The way Germany saw things, if war was coming then it made a whole lot of sense to stay one step ahead of the game. And, say what you like about the Germans, when they set out to do a thing, by golly they do it thoroughly.
Looking back on it, neither Tom nor Alan nor anybody else could have explained why one more assassination in the assassination capital of the world should have triggered the largest armed conflict in world history. But, explicable or not, that’s precisely what happened.

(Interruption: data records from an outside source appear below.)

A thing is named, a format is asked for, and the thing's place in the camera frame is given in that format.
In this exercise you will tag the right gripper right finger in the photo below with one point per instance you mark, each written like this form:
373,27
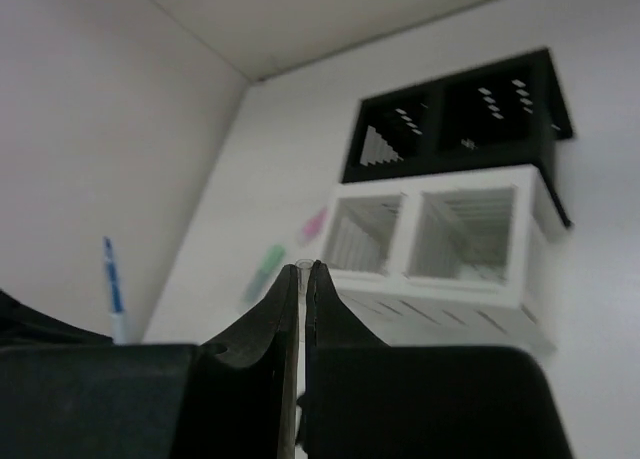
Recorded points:
366,399

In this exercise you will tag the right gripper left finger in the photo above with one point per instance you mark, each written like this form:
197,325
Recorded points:
71,393

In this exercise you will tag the blue pen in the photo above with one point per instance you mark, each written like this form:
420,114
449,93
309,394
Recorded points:
119,327

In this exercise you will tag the small clear pen cap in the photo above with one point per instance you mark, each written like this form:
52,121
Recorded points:
304,267

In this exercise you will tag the green highlighter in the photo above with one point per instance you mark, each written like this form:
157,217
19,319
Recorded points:
269,264

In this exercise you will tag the pink highlighter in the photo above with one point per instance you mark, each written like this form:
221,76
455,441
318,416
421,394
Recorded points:
312,227

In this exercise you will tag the white two-slot pen holder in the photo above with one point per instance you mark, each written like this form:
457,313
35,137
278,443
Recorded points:
466,255

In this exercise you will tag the black two-slot pen holder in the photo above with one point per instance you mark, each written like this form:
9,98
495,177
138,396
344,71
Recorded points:
507,113

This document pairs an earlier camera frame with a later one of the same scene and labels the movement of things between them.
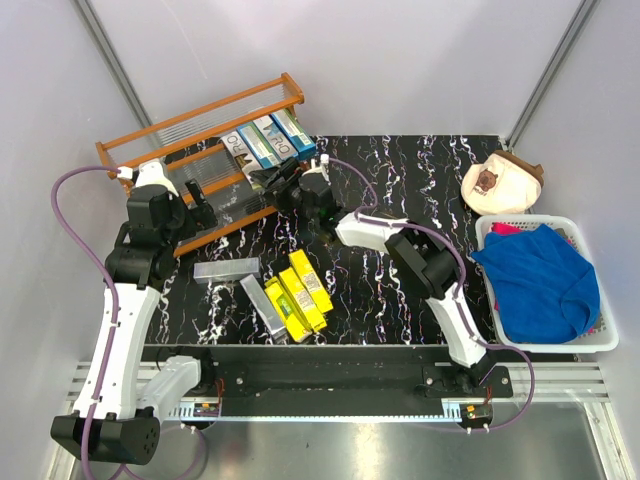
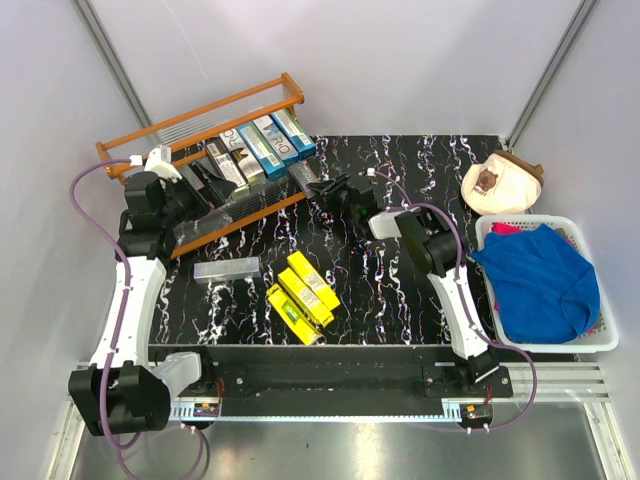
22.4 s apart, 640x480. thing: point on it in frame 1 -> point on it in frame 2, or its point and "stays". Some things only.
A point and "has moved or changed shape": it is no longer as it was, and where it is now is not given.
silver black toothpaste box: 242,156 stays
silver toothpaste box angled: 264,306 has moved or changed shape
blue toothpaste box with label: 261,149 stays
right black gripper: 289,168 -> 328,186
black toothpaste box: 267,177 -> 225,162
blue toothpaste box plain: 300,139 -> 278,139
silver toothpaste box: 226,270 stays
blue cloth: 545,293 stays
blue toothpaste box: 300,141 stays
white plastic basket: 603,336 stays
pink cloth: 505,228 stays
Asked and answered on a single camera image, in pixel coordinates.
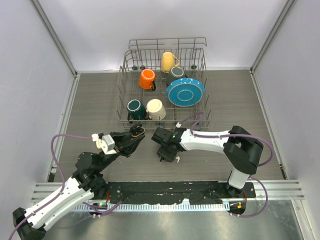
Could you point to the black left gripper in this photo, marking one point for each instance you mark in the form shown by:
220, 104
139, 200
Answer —
125, 143

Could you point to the dark green mug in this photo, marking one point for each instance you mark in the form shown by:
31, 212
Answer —
136, 110

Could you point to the black earbud charging case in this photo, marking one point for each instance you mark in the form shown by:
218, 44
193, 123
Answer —
137, 130

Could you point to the grey mug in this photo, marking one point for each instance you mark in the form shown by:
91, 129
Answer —
175, 73

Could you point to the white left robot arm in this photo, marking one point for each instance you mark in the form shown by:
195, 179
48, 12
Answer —
86, 183

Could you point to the grey wire dish rack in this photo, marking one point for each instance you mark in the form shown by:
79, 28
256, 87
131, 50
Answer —
147, 54

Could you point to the blue dotted plate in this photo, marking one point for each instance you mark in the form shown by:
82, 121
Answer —
185, 92

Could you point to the yellow mug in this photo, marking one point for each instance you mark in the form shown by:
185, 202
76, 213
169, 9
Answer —
168, 61

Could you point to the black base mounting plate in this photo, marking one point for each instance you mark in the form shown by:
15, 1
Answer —
174, 192

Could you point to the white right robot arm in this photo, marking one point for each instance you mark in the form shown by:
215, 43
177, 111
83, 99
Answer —
242, 151

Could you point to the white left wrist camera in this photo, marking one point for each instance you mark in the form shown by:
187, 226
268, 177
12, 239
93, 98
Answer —
104, 142

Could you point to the cream white mug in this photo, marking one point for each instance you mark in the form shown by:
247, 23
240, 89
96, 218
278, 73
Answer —
156, 110

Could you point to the white slotted cable duct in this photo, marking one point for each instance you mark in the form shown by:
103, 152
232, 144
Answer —
183, 207

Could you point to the orange mug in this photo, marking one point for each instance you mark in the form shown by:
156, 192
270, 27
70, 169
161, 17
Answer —
147, 80

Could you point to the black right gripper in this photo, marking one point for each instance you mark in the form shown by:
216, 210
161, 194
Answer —
170, 157

Needing a quick victory in the west to ensure decisive gains in the east, Germany sent its troops into Belgium, destination Paris. The British – deeply reluctant to go to war, but equally reluctant to hand Europe over to the Germans – asked Germany kindly to leave Belgium alone. The Germans said no, and Britain too was at war.
13
May 1915.
The night sky rumbled with a general low thunder and the horizon sparkled with the flashes of shells bursting miles away to the north. The largest French farmhouse seemed to have given up the notion of farming anything and had turned itself into a kind of hotel instead. In the spacious kitchen, three or four wooden trestle tables were crowded with soldiers, each paying half a franc for a vast plateful of fried potatoes together with a scrap of bacon and a glass of watery beer.
Alan and Tom, only just arrived in France, blinked at the light and the noise, and stretched their legs, cramped after a two-day journey by boat, train and cart. They weren’t left alone for long. A pale-faced man – a corporal, from his uniform – came running up to them.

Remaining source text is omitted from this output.